I have just chatted with Dr Andrew Rees about human needs and benzodiazepines. In both our clinical experiences benzodiazepines cause more angst and grief than opioids and alcohol misuse.
The question is often asked, why do I need to come off benzodiazepines. Well firstly they are harmful, and secondly, they impair engagement with psychosocial interventions. The harms of benzodiazepine use include respiratory depression, accidental overdose and unfortunately in extreme cases death. They increase the risk of falls and impair cognitive functioning. These effects are more pronounced as we age, so therefore the adage of "let sleeping dogs lie", and failure to wean the elderly off a "stable" dose of benzodiazepines that have been used for years is not ethically tenable.
Getting off benzodiazepines seems to be more of a challenge than getting off prescription opioids or alcohol. But why is this the case?

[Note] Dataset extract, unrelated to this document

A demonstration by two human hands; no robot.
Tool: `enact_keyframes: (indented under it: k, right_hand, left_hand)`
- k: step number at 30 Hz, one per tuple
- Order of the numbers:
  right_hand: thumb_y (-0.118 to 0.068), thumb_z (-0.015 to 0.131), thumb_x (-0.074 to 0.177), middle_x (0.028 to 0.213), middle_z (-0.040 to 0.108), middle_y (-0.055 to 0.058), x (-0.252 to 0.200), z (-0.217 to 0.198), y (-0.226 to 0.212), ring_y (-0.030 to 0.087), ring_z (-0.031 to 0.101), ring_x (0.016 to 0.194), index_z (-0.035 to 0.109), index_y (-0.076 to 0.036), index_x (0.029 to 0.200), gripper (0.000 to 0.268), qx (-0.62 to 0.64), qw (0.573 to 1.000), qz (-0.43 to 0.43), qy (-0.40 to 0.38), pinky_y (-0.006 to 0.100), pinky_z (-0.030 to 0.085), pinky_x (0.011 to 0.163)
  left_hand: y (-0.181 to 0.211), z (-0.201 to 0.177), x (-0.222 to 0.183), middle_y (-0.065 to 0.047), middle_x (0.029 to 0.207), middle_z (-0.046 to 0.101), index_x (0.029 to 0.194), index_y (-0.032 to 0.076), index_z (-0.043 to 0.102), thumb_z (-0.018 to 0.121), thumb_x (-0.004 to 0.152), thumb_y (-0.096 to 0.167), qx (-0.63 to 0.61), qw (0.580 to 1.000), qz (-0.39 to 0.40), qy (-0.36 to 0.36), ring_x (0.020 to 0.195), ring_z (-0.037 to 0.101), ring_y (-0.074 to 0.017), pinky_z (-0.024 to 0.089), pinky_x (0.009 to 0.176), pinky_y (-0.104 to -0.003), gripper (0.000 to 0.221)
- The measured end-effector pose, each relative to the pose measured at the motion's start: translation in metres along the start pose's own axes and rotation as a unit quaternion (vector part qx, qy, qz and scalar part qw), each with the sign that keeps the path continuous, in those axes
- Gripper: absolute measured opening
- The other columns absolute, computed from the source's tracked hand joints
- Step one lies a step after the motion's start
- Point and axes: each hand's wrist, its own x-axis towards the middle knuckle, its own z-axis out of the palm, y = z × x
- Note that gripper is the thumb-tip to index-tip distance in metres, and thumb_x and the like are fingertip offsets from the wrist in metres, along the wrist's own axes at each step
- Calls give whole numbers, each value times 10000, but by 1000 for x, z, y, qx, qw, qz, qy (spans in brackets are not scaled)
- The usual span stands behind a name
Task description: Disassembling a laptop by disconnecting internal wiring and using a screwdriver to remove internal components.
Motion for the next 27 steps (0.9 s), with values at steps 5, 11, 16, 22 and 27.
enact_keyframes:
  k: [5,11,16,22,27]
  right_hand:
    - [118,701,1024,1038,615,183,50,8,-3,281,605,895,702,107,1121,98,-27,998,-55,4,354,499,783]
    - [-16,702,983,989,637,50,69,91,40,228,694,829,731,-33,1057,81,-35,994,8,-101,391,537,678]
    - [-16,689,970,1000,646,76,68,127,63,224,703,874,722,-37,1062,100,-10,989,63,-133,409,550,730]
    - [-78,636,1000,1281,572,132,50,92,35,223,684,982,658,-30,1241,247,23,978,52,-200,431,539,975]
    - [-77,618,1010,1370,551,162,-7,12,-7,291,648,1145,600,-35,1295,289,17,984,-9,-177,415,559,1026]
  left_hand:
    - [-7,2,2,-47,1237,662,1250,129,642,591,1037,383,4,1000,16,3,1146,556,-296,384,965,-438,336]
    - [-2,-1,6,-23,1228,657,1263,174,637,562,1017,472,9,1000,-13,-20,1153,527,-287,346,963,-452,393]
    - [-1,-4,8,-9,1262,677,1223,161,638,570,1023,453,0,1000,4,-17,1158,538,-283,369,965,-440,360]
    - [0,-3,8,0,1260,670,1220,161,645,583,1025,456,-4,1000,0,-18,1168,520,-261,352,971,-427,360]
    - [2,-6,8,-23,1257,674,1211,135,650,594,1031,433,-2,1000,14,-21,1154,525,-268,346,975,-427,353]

I think that they are universally experienced as a sticking plaster. They help with the immediate sting of psychic pain. But unfortunately, unlike other sticking plasters which can facilitate healing, the benzodiazepine sticking plaster does not stimulate healing. I liken the psychic pain and suffering that benzodiazepine treat to a persistent hangover.
The open wound remains, and when the pills wear off (and when the plaster is ripped off) the pain and suffering come back. No healing occurs and in fact all we are doing when we use benzodiazepines for more than four weeks is contributing to the development and then perpetuation of an additional mental health condition i.e., a chronic benzodiazepine dependency associated with withdrawal symptoms that can be as bad or worse than the original symptoms for which the benzodiazepine was initially prescribed, and which are relieved by ongoing use of benzodiazepines. The perpetual cycle continues.
Th appropriate management of such dependency relies on two simultaneous approaches, firstly the gradual weaning of the dose of the benzodiazepine, and secondly the appropriate adequate treatment of the underlying condition for which the benzodiazepines were initially prescribed. These two approaches really do need to occur simultaneously, because on the one hand benzodiazepines impair engagement with psychosocial therapeutic interventions, and secondly without such treatment the underlying illness will continue to cause psychic pain.
The idea of having to Come off benzodiazepines can instil horror in some people. Immediate thoughts of "How will I cope" dominate our thinking. To those who react this way I offer a message of hope. Coming off benzodiazepines is not inevitably associated with severe withdrawal symptoms, and most people can tolerate a very gradual wean off benzodiazepines. The trick is to do it slowly, especially when you get to lower doses. During this time, it is also important to engage with other therapies to deal with underlying mental health disorders.
Dr Andrew Rees suggests the use of a coaching approach, whereby rather than telling the patient why they need to come off benzodiazepines (and deflecting the almost inevitable rebuttal and assertion that they need to stay on their benzodiazepines) a doctor should ask the patient what their ideas concerns, and expectations are of their underlying disease process. What would health look for them? What would they want to do were they to be free of the shackles of their mental health disorder (and free of their benzodiazepines use)? Teaching the patient how their benzodiazepine use is impairing their dreams may be a way of unlocking both those dreams and the patient from their benzodiazepine dependency.
Our dreams are part pf our creativity, an essential human need. Tapping into this seam of common human experience may allow doctors to connect with patients with more empathy and understanding and hopefully less combatively.
As Andrew says: "If you don't have dreams, how do you know if you have achieved them?"